### Exercise
Could you show each line of the records that contains the word "left"?

*** Records provided ***

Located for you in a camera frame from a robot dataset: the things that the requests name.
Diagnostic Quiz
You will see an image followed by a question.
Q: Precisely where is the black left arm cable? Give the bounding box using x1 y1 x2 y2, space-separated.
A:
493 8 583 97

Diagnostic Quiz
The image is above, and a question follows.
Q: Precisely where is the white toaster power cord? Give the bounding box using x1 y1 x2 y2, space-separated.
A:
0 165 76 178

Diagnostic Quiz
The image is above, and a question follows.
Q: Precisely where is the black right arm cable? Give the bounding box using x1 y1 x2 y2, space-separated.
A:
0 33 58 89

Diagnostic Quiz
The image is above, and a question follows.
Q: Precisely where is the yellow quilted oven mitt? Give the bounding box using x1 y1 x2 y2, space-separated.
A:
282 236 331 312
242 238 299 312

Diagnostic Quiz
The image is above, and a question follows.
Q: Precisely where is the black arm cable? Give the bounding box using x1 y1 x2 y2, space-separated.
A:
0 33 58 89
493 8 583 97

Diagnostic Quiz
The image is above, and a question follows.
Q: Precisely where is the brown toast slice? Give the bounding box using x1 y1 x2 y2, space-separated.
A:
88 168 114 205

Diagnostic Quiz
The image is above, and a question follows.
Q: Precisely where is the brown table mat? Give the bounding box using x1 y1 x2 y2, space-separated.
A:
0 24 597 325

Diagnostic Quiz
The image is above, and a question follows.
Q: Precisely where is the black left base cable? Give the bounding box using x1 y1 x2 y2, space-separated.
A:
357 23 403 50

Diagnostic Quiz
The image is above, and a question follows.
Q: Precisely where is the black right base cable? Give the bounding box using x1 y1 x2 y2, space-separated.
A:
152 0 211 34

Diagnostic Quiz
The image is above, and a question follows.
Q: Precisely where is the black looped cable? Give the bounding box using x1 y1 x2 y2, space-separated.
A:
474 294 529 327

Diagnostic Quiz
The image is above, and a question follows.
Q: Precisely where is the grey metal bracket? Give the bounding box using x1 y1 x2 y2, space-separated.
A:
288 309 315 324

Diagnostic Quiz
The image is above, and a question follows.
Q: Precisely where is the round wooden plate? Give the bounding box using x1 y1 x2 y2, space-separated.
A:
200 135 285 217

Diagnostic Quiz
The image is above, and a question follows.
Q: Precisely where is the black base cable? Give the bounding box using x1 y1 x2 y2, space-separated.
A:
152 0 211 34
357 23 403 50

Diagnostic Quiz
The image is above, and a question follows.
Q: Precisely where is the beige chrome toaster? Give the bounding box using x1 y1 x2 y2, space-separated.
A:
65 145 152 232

***

### Exercise response
Q: Precisely where is the black left arm cable? Give the bounding box using x1 y1 x2 y2, space-separated.
Q: Precisely where is the black left base cable? Give the bounding box using x1 y1 x2 y2, space-separated.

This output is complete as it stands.